**What is being asked**
In the data, find each line where the word "document" appears and list that line.

(Items listed in a dataset)
◇ ◇ ◇ ◇ ◇

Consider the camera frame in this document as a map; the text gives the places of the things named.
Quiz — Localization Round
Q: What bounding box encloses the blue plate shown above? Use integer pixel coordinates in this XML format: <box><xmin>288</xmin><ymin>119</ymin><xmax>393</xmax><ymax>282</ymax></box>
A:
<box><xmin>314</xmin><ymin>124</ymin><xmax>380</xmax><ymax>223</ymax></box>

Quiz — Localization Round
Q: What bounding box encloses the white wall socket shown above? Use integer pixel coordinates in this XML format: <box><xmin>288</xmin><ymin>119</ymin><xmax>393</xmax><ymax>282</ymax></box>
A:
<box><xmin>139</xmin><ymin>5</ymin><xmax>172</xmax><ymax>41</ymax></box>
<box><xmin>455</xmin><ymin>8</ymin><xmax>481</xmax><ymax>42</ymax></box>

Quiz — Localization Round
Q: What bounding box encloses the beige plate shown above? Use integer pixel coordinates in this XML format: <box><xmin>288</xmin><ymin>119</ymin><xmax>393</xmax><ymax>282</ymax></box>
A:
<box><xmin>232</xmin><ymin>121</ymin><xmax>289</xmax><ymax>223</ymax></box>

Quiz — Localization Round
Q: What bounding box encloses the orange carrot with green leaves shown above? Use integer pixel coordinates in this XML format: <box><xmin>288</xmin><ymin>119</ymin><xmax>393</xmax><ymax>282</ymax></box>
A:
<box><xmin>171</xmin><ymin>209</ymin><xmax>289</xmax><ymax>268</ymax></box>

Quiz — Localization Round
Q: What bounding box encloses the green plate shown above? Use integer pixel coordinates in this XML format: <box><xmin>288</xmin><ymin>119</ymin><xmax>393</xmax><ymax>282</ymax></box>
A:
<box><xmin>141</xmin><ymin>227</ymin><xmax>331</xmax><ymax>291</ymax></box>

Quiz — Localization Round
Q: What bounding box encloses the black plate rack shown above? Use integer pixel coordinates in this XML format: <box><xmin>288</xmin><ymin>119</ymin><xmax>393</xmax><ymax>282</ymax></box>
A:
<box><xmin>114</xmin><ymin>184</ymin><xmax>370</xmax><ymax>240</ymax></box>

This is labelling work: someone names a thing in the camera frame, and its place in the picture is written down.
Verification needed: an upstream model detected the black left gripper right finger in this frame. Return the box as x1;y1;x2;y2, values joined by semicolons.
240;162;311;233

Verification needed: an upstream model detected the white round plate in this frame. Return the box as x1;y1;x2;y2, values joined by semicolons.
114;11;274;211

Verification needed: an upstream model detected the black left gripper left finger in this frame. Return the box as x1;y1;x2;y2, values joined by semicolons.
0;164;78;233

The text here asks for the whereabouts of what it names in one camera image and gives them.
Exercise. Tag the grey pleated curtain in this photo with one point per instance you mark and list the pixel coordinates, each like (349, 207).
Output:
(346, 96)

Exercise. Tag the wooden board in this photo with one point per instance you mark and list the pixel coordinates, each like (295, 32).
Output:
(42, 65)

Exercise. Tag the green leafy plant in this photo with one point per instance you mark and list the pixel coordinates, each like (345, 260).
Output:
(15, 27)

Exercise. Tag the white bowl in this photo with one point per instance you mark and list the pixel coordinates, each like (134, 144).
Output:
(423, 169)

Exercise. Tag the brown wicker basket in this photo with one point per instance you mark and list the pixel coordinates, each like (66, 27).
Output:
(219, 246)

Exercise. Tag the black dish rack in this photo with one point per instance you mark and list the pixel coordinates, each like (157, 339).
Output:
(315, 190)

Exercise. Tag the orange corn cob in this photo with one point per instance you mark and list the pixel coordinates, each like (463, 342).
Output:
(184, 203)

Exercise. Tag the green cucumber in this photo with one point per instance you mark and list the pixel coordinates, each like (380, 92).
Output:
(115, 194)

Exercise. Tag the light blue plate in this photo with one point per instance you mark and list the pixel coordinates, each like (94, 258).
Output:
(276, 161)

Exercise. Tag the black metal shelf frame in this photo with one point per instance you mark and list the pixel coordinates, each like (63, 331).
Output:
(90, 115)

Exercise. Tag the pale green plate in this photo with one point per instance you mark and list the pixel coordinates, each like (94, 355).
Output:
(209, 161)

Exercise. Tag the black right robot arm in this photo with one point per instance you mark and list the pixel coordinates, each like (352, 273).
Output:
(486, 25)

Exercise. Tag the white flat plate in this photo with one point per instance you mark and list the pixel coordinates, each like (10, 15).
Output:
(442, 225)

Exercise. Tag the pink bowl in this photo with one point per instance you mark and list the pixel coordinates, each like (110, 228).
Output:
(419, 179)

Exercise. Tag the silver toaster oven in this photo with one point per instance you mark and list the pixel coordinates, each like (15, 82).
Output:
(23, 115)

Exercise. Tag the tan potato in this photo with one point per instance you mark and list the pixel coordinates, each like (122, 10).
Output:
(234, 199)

◇ ◇ ◇ ◇ ◇

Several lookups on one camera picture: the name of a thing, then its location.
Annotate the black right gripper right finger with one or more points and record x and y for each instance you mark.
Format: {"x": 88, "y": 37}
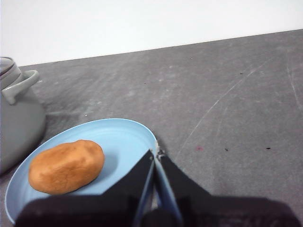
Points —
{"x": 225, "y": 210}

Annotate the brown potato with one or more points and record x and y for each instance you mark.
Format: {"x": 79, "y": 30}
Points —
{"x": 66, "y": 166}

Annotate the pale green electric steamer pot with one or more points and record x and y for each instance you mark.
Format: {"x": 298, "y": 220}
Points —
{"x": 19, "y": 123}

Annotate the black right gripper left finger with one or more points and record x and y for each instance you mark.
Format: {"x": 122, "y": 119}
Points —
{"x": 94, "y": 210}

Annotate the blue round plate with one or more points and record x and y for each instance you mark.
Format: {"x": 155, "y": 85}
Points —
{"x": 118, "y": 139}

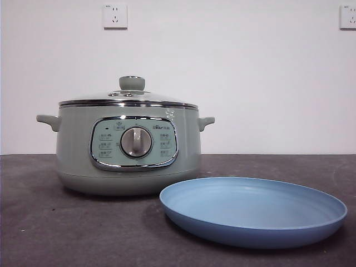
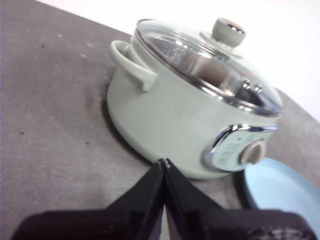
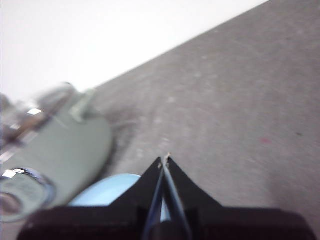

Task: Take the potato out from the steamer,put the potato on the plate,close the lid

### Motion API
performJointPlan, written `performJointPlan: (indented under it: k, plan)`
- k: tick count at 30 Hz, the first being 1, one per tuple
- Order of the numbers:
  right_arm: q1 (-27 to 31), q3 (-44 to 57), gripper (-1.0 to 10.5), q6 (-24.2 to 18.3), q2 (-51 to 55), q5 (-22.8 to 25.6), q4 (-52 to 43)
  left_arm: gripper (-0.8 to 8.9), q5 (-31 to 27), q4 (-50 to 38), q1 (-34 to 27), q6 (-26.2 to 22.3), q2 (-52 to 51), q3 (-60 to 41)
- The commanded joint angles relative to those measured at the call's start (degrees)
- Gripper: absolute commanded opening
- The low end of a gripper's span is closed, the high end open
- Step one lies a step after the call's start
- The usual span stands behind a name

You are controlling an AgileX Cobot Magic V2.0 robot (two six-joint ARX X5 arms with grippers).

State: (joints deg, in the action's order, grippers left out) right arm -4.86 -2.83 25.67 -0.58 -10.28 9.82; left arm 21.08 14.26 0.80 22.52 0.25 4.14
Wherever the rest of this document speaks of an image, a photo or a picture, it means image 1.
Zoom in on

◇ ◇ ◇ ◇ ◇

**Solution**
Consider the camera frame in this document as a map; the text gives the places of the things named.
Wherever the rest of this document speaks of an image, a photo or a picture, it means image 1.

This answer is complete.